A group of concerned Kihei residents has discovered that state of Hawaii transportation planners have been using the classic drawing toy Spirograph to design new roundabouts in town.
Spirograph is a geometric drawing tool that helps artists produce mathematically wild curves, and intricate, eye-catching swirls. It was first sold in 1965.
“We admit it, we pretended to be custodians and snuck into the state Department of Transportation offices,” said Brian Godly, of the Kihei citizens' group Dizzy Kiheians Against Roundabouts. “It took some time to find the Maui desk, but eventually we ran across a room full of drafting boards and all these crazy circular designs that some of us old folks thought looked kind of familiar.”
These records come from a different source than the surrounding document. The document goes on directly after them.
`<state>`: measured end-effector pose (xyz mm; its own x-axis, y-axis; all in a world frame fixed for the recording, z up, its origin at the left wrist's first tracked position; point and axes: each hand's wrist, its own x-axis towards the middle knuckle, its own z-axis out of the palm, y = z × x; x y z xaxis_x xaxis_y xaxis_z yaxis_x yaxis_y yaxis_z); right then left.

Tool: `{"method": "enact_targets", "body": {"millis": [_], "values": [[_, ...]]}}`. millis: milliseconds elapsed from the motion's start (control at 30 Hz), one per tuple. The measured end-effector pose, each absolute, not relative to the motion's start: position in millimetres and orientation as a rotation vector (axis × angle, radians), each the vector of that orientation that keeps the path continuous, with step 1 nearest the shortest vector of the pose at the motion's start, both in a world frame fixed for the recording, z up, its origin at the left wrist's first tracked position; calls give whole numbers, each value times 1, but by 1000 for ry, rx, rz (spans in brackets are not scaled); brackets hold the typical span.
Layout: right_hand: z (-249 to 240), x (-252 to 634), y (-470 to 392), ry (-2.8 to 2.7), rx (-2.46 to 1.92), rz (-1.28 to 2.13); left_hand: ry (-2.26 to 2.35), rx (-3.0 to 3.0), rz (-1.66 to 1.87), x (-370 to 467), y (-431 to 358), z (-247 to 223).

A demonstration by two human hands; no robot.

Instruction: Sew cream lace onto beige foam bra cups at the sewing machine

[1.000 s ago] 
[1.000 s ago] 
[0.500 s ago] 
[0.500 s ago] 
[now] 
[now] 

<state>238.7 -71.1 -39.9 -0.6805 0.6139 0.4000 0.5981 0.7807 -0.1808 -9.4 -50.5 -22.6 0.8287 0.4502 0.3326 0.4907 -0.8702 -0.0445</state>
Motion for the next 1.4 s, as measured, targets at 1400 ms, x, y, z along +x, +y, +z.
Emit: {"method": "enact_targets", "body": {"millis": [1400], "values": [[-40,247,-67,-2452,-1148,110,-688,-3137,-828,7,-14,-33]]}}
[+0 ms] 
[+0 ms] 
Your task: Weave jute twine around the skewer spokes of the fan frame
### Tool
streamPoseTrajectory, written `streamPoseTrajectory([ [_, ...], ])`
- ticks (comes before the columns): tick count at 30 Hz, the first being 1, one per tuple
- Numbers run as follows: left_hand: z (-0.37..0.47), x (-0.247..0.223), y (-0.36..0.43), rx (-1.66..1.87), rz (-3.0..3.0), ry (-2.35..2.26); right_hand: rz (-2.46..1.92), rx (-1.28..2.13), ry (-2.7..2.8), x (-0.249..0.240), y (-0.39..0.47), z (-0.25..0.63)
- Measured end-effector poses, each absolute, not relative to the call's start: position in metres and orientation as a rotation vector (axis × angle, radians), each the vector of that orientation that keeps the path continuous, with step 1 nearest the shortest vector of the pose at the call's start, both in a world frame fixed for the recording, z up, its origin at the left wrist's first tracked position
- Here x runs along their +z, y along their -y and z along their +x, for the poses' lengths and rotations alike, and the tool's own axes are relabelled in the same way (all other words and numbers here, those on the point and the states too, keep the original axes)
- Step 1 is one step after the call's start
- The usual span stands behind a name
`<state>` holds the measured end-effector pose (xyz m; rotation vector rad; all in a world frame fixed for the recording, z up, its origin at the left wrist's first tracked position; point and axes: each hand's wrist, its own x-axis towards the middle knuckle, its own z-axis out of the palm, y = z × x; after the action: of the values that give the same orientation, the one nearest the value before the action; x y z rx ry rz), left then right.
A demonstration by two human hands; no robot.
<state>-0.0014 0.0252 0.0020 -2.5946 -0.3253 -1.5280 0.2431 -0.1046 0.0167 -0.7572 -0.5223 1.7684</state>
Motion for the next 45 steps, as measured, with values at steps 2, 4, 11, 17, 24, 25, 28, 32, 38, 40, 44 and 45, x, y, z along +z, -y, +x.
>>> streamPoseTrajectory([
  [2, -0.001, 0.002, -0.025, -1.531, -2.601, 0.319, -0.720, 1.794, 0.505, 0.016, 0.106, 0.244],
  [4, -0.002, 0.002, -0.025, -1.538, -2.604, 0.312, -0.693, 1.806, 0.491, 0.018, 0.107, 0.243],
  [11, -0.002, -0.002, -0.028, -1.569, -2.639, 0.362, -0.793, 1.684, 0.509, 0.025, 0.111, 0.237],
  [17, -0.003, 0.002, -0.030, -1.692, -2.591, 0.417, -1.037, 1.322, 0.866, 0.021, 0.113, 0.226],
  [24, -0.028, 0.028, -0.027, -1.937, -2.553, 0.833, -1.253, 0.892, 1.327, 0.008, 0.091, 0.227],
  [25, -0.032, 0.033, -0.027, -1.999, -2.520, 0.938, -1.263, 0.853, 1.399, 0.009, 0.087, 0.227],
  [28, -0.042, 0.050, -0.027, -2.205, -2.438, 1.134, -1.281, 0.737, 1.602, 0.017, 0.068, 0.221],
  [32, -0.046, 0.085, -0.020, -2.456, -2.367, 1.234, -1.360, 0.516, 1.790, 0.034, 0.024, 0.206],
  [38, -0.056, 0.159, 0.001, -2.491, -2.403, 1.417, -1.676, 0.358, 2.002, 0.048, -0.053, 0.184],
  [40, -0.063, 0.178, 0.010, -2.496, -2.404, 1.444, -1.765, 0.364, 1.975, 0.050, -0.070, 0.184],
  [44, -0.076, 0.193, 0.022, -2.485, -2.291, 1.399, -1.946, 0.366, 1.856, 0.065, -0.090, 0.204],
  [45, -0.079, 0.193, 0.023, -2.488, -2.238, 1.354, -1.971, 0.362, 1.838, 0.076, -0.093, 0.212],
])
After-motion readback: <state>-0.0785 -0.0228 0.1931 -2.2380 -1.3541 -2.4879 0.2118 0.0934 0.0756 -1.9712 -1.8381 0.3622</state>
“Then we saw those little clear sprocket-looking thingies and we knew,” said Jorge Spinadillia, also of Kihei, and secretary of DKAR.
State traffic administrators acknowledged that they were testing out new creative concepts in Kihei, with an eye on maybe re-purposing the same designs on Oahu.
"We think the new Kihei roundabout on the Pi'ilani Highway is a superb design, and it was made with one of those really small wheels on Spirograph," said Ed Alolio, director of forward planning for the Hawaii Department of Transportation.
"And now thanks to President Biden's infrastructure money, we have approval to build two new roundabouts on Kihei surface streets," he said. "This time we're using medium-sized Spirograph wheels."